Usually there is an eight-week turnaround when applying for a sponsor licence, but at peak times applications can take longer to process. Applicants can pay £500 for a fast track service.
After a licence is obtained, the employer must issue a Certificate of Sponsorship for the specific role that they wish to sponsor a worker for. This comes at a further cost, and the employer must pay something called the Immigration Skills Charge. There are also visa costs for the migrant worker. Some employers support their staff with their visa costs, others do not.
What happens if a business employs an illegal worker?
It is a criminal offence if an employer is found to have been employing an illegal worker.
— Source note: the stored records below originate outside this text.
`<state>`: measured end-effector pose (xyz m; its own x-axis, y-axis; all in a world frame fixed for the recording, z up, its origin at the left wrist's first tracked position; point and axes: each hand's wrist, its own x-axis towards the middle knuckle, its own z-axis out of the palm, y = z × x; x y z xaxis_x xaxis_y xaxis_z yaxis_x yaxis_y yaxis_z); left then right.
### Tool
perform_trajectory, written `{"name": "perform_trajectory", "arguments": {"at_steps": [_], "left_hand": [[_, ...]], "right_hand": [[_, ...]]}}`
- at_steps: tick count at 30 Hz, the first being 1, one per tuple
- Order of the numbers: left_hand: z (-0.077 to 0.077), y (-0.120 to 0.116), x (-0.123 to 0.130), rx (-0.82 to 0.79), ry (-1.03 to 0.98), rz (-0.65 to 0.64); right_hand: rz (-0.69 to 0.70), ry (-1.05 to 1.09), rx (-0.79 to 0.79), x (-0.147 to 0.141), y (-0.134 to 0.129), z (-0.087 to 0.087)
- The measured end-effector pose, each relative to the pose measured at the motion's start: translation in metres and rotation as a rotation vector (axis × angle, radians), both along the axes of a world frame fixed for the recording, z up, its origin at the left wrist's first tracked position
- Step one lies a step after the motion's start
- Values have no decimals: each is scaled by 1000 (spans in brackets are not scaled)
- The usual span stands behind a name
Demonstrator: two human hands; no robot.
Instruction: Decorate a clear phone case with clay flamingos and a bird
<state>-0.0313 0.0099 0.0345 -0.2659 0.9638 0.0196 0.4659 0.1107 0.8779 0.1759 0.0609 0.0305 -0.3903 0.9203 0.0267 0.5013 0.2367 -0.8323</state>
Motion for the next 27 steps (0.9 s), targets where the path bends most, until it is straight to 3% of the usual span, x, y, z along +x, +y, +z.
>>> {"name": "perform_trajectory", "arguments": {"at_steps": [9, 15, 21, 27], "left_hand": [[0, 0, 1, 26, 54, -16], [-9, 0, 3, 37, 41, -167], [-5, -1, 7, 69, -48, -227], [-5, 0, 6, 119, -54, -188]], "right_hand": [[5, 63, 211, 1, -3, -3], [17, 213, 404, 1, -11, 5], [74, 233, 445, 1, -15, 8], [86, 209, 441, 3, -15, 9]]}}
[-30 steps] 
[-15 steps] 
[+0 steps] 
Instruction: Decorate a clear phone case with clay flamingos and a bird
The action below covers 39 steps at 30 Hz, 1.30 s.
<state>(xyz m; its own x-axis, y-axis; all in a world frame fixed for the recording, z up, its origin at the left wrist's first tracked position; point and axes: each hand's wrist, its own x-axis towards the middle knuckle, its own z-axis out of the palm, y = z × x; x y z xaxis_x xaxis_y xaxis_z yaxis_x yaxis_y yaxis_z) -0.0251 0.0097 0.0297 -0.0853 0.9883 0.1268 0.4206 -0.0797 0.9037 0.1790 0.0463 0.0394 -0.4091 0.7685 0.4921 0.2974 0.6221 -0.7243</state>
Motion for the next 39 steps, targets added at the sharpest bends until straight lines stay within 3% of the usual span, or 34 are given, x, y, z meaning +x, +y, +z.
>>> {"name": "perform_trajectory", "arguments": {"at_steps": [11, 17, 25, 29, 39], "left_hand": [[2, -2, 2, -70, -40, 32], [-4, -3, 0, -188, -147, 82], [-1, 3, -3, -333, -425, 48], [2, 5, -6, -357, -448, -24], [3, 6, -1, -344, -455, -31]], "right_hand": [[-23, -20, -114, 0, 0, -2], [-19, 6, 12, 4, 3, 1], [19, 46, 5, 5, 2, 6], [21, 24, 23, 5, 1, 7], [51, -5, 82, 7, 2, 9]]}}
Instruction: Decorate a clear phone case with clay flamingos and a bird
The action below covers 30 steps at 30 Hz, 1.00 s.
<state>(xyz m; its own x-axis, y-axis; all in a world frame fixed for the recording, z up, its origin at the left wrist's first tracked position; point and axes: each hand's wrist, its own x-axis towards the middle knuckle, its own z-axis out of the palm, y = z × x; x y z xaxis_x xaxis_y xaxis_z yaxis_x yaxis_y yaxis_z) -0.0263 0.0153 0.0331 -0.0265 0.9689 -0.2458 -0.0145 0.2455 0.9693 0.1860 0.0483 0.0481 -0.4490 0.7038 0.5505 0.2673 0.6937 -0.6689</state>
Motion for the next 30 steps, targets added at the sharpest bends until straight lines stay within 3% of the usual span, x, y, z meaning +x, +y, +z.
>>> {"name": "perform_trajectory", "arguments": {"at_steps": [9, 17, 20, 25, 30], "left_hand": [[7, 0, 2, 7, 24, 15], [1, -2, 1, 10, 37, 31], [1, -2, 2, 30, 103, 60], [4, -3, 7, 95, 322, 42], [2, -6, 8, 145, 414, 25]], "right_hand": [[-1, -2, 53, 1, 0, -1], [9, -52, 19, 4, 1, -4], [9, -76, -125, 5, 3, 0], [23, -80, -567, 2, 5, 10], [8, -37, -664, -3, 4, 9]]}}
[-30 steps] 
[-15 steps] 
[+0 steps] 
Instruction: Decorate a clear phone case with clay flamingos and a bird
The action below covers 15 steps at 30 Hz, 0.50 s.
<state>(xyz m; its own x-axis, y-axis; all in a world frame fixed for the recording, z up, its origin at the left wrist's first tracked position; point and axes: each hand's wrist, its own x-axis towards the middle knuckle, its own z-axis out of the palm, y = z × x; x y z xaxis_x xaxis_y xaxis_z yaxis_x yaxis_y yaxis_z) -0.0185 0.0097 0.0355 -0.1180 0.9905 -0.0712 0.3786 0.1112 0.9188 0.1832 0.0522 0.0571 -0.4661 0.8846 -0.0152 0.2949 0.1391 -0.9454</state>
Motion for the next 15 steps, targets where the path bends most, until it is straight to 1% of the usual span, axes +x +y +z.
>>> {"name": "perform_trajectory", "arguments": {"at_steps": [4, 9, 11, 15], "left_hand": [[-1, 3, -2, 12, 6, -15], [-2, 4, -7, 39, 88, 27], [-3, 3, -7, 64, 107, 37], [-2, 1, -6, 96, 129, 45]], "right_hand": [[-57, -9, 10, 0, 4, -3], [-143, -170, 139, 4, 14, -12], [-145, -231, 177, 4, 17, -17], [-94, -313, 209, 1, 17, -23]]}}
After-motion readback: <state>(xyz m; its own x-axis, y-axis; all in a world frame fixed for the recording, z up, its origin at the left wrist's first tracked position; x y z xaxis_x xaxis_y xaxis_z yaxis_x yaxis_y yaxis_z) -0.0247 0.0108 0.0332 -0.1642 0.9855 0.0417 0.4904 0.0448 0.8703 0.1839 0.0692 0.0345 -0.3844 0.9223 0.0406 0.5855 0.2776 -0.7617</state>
This is relevant to those working in the hospitality industry who are also the holders of a premises (liquor) licence. That is because section 43 of the Licensing (Scotland) Act 2005 requires the holder of a premises licence to notify the Licensing Board of a relevant offence. An offence under the Immigration Act 1971 (illegal working) is a "relevant offence", as is aiding or procuring that offence. A licence holder must notify the Licensing Board of details of any relevant conviction within one month of the date of the conviction. A failure to do so is, of itself, a criminal offence!
Once a Licensing Board receives notice of a relevant conviction, it will give notice to the Chief Constable.
If the Chief Constable (or the Licensing Board) considers that the details of the conviction are such as to disclose conduct that is inconsistent with the Licensing Objectives, then the Licensing Board may proceed to make a licensing board review proposal. This could lead to the licence holder’s premises licence being varied, suspended or revoked.
What do I need to know about Designated Premises Managers (DPM)?
- No alcohol can be sold on a premises where there is no DPM or the DPM does not hold a valid personal licence.
- Every sale of alcohol must be authorised by a DPM or a personal licence holder.
- If a DPM has been working with a business for several years, he or she may be the holder of a personal licence that has not yet expired. However, the DPM may also now no longer have a right to work in the UK. It would be a criminal offence for that DPM to work, or for the employer to allow them to work. Since a premises licence requires there to be a DPM in position, and it is doubtful that an illegal worker could ever be competently appointed as the DPM, there is a risk any changed immigration status of the DPM would then place the licence and the licence holder in jeopardy of breaching the mandatory licensing conditions.
Key takeaways for employers in the hospitality sector
- Review Right to Work practices
- Apply for a sponsor licence if employing or considering employing EU nationals
- Review HR policies with regards to mobility
- Review the terms of your licence, in particular the Designated Premises Manager
This material is for general information only and does not constitute legal advice. Professional advice appropriate to a specific situation should always be sought.